• What needs to be done:
Please transcribe the listing below in full and word for word, without its pictures.

• Records for the task:
=== Section Start ===

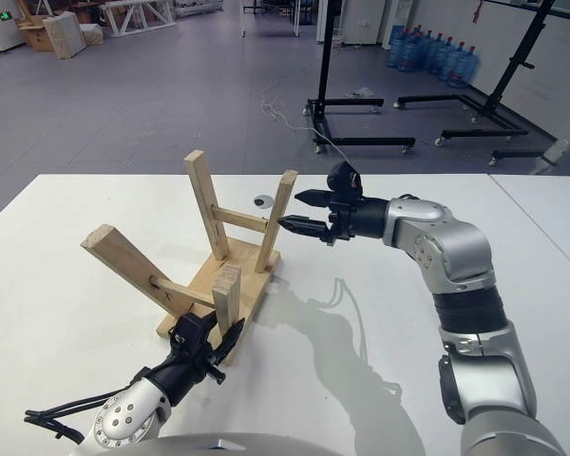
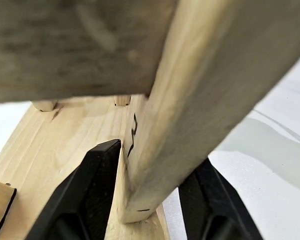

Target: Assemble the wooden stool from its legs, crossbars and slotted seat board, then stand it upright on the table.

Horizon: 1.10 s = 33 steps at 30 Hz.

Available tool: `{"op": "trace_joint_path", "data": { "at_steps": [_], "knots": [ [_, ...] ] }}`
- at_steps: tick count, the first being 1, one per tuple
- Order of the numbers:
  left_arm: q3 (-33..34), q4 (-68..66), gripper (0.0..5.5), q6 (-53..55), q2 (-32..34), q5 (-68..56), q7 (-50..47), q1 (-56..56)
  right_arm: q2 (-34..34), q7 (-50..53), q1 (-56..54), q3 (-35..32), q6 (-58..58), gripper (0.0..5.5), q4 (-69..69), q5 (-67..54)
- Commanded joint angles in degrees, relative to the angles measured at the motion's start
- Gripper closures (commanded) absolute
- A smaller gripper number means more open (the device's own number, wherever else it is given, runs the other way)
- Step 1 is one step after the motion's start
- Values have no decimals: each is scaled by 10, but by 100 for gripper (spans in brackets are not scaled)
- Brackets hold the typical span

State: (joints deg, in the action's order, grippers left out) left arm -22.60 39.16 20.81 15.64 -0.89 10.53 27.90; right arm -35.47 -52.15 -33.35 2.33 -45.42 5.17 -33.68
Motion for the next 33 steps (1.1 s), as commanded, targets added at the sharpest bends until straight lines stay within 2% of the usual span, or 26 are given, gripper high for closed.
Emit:
{"op": "trace_joint_path", "data": {
  "at_steps": [1, 4, 7, 11, 18, 23, 26, 30, 33],
  "knots": [
    [19, -19, 412, -31, 12, 0, 12, 2, 5, 8, -2, 0, 3, 148, 10, 7],
    [28, -32, 440, -60, 26, -6, 31, 10, 7, 13, 1, -4, 8, 148, 10, 7],
    [44, -38, 442, -83, 49, -16, 60, 18, 10, 20, 8, -7, 11, 148, 16, 6],
    [77, -34, 444, -106, 125, -64, 164, 10, 2, 2, 25, -17, 20, 148, 1, -1],
    [171, -99, 446, -102, 217, -160, 309, -69, -91, -241, 71, -49, 65, 148, -108, -44],
    [196, -148, 448, -102, 231, -185, 356, -91, -103, -281, 84, -75, 53, 148, -130, -68],
    [205, -168, 448, -106, 232, -193, 374, -90, -84, -281, 101, -48, 104, 148, -141, -26],
    [204, -184, 448, -108, 235, -201, 404, -108, -21, -275, 116, 26, 206, 148, -174, 52],
    [201, -205, 448, -106, 240, -211, 430, -132, 37, -261, 107, 52, 266, 148, -219, 84]
  ]
}}
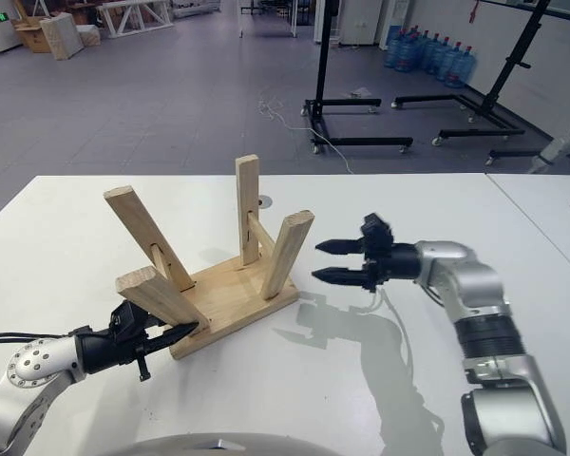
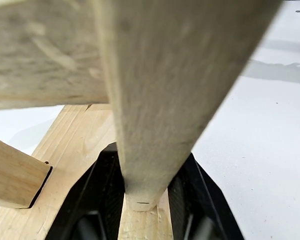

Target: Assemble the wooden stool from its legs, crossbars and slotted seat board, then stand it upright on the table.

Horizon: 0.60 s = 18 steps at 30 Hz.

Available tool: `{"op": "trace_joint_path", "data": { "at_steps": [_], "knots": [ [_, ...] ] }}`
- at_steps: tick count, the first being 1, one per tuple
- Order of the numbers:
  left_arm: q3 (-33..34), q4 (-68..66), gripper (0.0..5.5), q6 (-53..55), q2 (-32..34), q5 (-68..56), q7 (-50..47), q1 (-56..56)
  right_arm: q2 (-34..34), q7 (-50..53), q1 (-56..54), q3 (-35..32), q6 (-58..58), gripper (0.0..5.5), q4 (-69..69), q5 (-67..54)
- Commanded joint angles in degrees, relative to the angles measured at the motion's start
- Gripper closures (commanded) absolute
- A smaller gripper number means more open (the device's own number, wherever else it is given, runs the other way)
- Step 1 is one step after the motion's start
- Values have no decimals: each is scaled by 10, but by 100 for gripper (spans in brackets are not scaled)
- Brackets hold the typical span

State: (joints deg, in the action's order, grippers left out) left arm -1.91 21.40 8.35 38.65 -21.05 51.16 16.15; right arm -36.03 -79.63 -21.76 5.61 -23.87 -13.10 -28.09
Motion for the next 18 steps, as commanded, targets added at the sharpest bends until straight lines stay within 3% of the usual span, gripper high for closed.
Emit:
{"op": "trace_joint_path", "data": {
  "at_steps": [1, 8, 18],
  "knots": [
    [-6, -33, 448, 20, 13, -11, 32, -19, 57, 17, -15, 22, 65, 148, -49, 34],
    [0, -50, 448, 29, 29, -22, 65, -41, 93, 7, -45, 20, 119, 148, -113, 57],
    [0, -63, 448, 29, 26, -23, 71, -61, 105, -40, -47, 21, 102, 322, -105, 46]
  ]
}}
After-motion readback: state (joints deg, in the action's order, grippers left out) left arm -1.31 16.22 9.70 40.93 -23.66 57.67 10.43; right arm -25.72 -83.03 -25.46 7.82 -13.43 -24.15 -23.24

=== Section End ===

• Answer space:
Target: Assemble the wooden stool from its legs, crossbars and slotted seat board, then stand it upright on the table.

Horizon: 1.10 s = 33 steps at 30 Hz.

Available tool: `{"op": "trace_joint_path", "data": { "at_steps": [_], "knots": [ [_, ...] ] }}`
- at_steps: tick count, the first being 1, one per tuple
- Order of the numbers:
  left_arm: q3 (-33..34), q4 (-68..66), gripper (0.0..5.5), q6 (-53..55), q2 (-32..34), q5 (-68..56), q7 (-50..47), q1 (-56..56)
  right_arm: q2 (-34..34), q7 (-50..53), q1 (-56..54), q3 (-35..32), q6 (-58..58), gripper (0.0..5.5), q4 (-69..69), q5 (-67..54)
- Commanded joint angles in degrees, relative to the angles measured at the motion's start
- Gripper closures (commanded) absolute
- A smaller gripper number means more open (the device's own number, wherever else it is given, runs the other way)
- Step 1 is one step after the motion's start
- Values have no decimals: each is scaled by 10, but by 100 for gripper (spans in brackets are not scaled)
- Brackets hold the typical span

State: (joints deg, in the action's order, grippers left out) left arm -22.60 39.16 20.81 15.64 -0.89 10.53 27.90; right arm -35.47 -52.15 -33.35 2.33 -45.42 5.17 -33.68
Motion for the next 33 steps (1.1 s), as commanded, targets added at the sharpest bends until straight lines stay within 2% of the usual span, or 26 are given, gripper high for closed.
Emit:
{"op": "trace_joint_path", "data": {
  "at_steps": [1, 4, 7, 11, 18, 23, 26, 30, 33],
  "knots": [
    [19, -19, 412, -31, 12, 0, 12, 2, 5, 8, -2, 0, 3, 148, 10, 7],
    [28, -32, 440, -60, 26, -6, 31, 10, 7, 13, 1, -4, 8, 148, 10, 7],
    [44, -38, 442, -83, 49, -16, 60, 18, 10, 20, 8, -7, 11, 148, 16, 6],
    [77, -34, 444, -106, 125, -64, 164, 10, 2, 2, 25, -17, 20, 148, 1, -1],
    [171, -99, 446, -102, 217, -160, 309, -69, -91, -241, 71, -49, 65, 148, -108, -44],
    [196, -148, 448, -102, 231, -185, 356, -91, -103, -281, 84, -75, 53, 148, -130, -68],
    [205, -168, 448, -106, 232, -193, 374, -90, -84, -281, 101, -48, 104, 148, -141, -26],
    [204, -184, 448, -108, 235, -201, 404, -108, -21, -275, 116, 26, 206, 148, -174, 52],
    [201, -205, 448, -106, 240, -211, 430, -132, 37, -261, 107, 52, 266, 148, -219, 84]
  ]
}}

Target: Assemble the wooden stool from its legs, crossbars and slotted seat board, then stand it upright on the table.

Horizon: 0.60 s = 18 steps at 30 Hz.

Available tool: `{"op": "trace_joint_path", "data": { "at_steps": [_], "knots": [ [_, ...] ] }}`
- at_steps: tick count, the first being 1, one per tuple
- Order of the numbers:
  left_arm: q3 (-33..34), q4 (-68..66), gripper (0.0..5.5), q6 (-53..55), q2 (-32..34), q5 (-68..56), q7 (-50..47), q1 (-56..56)
  right_arm: q2 (-34..34), q7 (-50..53), q1 (-56..54), q3 (-35..32), q6 (-58..58), gripper (0.0..5.5), q4 (-69..69), q5 (-67..54)
- Commanded joint angles in degrees, relative to the angles measured at the motion's start
- Gripper closures (commanded) absolute
- A smaller gripper number means more open (the device's own number, wherever else it is given, runs the other way)
- Step 1 is one step after the motion's start
- Values have no decimals: each is scaled by 10, but by 100 for gripper (spans in brackets are not scaled)
- Brackets hold the typical span

State: (joints deg, in the action's order, grippers left out) left arm -1.91 21.40 8.35 38.65 -21.05 51.16 16.15; right arm -36.03 -79.63 -21.76 5.61 -23.87 -13.10 -28.09
Motion for the next 18 steps, as commanded, targets added at the sharpest bends until straight lines stay within 3% of the usual span, gripper high for closed.
Emit:
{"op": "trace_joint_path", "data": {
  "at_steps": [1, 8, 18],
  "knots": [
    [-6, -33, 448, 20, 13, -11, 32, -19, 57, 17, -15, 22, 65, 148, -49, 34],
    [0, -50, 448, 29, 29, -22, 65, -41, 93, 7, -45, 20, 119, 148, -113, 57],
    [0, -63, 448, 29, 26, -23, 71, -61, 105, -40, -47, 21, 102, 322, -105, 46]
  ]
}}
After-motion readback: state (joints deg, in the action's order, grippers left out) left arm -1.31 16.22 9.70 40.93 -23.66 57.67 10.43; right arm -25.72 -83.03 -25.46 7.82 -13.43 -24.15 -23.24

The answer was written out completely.